How this package works

This is an overview of how the internals of this package work. The code demonstrated here is not necessarily intended to be used by users!

If you’re wondering how to use this package, see QuickStart instead.

Deserializing JSON to Python; the journey

The first step in deserialization is tokenizing. Text, assuming it is conforming to the JSON5 spec, is parsed into _tokens_. The tokens are then _parsed_ to produce a representative _model_ of the JSON structure. Finally, that model is _loaded_ where each node in the model is turned into an instance of a Python data type.

Let’s explore this process interactively.

tokenizing

Tokenizing is the first step in turning JSON text into Python objects. Let’s look at tokenizing a very simple empty JSON object {}

>>> from json5.tokenizer import tokenize
>>> json_string = "{}"
>>> tokens = tokenize(json_string)
>>> for token in tokens:
...     print(token)
...
Token(type='LBRACE', value='{', lineno=1, index=0)
Token(type='RBRACE', value='}', lineno=1, index=1)

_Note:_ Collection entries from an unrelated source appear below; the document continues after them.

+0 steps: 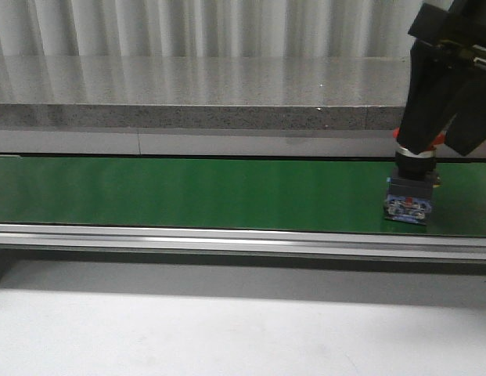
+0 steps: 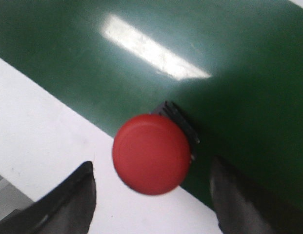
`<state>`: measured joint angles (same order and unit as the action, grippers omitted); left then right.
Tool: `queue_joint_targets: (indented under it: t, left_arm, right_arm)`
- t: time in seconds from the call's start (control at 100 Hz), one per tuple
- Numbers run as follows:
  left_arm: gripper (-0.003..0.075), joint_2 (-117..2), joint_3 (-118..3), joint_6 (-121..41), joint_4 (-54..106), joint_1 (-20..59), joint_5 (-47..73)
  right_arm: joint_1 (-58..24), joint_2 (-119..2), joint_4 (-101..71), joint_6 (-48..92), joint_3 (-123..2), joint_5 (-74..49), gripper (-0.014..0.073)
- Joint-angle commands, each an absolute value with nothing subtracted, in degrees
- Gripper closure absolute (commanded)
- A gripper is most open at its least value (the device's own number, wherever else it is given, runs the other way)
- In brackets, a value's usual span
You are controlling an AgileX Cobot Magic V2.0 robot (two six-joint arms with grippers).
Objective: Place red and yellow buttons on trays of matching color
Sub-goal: 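Grasp the red button off the conveyor with the right gripper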
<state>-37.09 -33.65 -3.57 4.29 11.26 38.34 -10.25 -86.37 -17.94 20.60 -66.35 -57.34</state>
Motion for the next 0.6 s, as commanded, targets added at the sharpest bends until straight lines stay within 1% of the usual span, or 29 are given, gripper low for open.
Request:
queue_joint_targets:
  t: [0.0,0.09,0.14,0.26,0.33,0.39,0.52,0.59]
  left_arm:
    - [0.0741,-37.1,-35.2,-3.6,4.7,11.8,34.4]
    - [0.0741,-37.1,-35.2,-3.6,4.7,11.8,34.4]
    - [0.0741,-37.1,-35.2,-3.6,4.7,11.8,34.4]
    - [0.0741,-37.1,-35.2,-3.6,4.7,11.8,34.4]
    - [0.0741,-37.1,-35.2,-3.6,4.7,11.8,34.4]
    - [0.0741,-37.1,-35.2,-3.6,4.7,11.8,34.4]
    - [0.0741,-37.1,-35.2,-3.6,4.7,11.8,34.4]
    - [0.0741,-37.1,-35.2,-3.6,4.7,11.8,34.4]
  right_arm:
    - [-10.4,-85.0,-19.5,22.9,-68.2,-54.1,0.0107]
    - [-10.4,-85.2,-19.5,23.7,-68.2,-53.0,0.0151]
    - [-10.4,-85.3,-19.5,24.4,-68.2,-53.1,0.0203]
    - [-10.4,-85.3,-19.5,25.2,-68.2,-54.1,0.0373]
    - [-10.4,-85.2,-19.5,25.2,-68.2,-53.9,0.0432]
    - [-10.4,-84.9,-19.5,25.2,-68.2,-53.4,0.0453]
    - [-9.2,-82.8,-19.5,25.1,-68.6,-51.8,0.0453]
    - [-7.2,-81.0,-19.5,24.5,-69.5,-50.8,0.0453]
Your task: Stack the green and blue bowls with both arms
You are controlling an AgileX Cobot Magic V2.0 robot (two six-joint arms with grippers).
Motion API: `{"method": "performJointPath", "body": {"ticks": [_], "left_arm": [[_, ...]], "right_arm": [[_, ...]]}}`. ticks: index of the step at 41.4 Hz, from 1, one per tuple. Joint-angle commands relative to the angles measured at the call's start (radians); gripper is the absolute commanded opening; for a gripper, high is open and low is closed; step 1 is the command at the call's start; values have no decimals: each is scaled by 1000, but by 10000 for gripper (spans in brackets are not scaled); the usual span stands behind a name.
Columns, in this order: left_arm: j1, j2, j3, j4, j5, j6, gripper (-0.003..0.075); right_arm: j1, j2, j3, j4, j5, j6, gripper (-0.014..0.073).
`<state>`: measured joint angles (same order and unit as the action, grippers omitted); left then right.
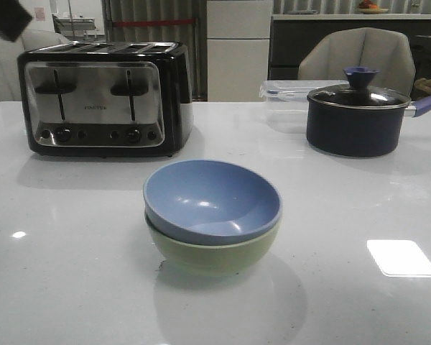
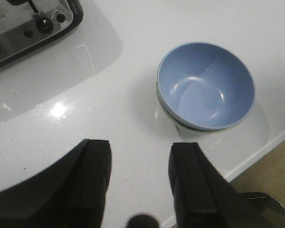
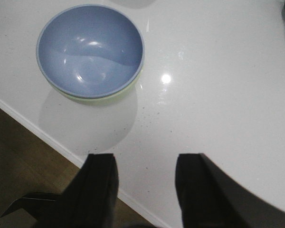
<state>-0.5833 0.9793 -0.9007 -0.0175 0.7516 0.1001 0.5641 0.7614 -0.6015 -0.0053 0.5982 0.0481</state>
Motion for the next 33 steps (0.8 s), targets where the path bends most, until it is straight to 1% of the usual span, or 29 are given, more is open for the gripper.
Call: {"method": "performJointPath", "body": {"ticks": [1,9,14,21,29,33], "left_arm": [[-7,-114,49,4,-79,0,371],[-7,-273,178,8,-105,0,371],[-7,-333,235,18,-108,0,371],[-7,-343,270,36,-106,0,371],[-7,-341,272,40,-108,-11,370],[-7,-341,272,40,-108,-17,340]], "right_arm": [[0,-6,-28,-14,-63,-5,416],[0,-6,-28,-14,-63,-5,416],[0,-6,-28,-14,-63,-5,416],[0,-6,-28,-14,-63,-5,416],[0,-6,-28,-21,-42,-5,414],[0,-4,-28,-32,-19,-5,379]]}}
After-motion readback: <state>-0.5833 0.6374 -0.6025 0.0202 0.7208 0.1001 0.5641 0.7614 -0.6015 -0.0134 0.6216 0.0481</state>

As you can see, this broke down into two tokens: the left brace and the right brace.

For good measure, let’s see a slightly more complex tokenization

for token in tokenize("{foo: 'bar'}"):
    print(token)

Token(type='LBRACE', value='{', lineno=1, index=0)
Token(type='NAME', value='foo', lineno=1, index=1)
Token(type='COLON', value=':', lineno=1, index=4)
Token(type='WHITESPACE', value=' ', lineno=1, index=5)
Token(type='SINGLE_QUOTE_STRING', value="'bar'", lineno=1, index=6)
Token(type='RBRACE', value='}', lineno=1, index=11)

These tokens will be used to build a model in the next step.

Parsing and models

As the text is processed into tokens, the stream of tokens is parsed into a model representing the JSON structure.

Let’s start with the same simple example of an empty JSON object {}

>>> from json5.tokenizer import tokenize
>>> from json5.parser import parse_tokens
>>> tokens = tokenize("{}")
>>> model = parse_tokens(tokens)
>>> model
JSONText(value=JSONObject(key_value_pairs=[], trailing_comma=None))

The tokens were parsed to produce a model. Each production (part) in the model more or less represents a part of the JSON5 grammar. JSONText is always the root production of the model for any JSON5 document.

Let’s look at a more complex model for the JSON text {foo: 0xC0FFEE} – This model has been ‘prettified’ for this doc:

JSONText(
    value=JSONObject(
        key_value_pairs=[
            KeyValuePair(
                key=Identifier(name='foo'),
                value=Integer(raw_value='0xC0FFEE', value=12648430, is_hex=True),
            )
        ],
        trailing_comma=None,
    )
)

You can also build model objects ‘manually’ without any source text.

from json5.model import *
model = JSONText(value=JSONObject(KeyValuePair(key=Identifier('bacon'), value=Infinity())))

Loading

Once we have a model in-hand, we can use it to generate Python object representation from the model. To do this, specialized classes, called Loaders, are used. Loaders take a model and produce something else, like Python data types.

In this example, we’ll just create a model instead of parsing one from text and turn it into Python using the default loader (the default loader is used when calling loads by default.

>>> from json5.loader import DefaultLoader
>>> from json5.model import *
>>> loader = DefaultLoader()
>>> model = JSONText(value=JSONObject(KeyValuePair(key=Identifier('bacon'), value=Infinity())))
>>> loader.load(model)
{'bacon': inf}

Serializing to JSON

Objects can be serialized to JSON using _dumpers_. A dumper takes and object and writes JSON text representing the object. The default dumper dumps python objects directly to JSON text.

>>> from json5 import dumps
>>> dumps(['foo', 'bar', 'baz'])
'["foo", "bar", "baz"]'